Exercise requirements: Check each line of the listing below for the string "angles", and copy the ones that have it.

::: Data :::

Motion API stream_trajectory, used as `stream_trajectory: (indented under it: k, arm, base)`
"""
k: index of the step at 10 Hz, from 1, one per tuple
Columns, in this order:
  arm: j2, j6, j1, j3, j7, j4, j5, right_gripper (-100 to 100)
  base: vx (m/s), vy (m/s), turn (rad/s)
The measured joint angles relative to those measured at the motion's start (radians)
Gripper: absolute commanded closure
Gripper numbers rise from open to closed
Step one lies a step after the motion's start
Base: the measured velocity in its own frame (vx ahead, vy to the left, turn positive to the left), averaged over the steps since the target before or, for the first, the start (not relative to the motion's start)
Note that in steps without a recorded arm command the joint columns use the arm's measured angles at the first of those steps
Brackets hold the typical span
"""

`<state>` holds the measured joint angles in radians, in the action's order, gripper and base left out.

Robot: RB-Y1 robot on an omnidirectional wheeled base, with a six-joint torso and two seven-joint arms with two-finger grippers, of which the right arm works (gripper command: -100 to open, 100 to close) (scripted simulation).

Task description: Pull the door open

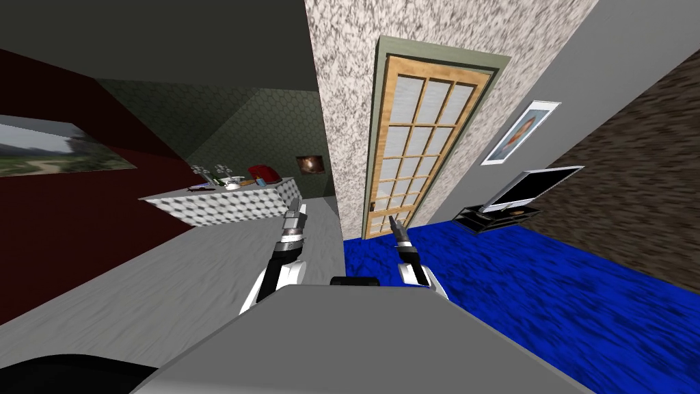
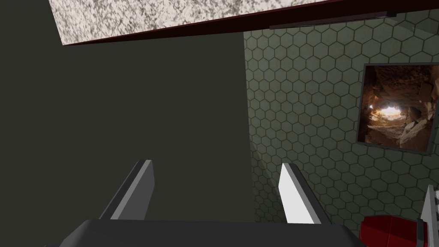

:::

Response below:
The measured joint angles relative to those measured at the motion's start (radians)
Note that in steps without a recorded arm command the joint columns use the arm's measured angles at the first of those steps
`<state>` holds the measured joint angles in radians, in the action's order, gripper and base left out.

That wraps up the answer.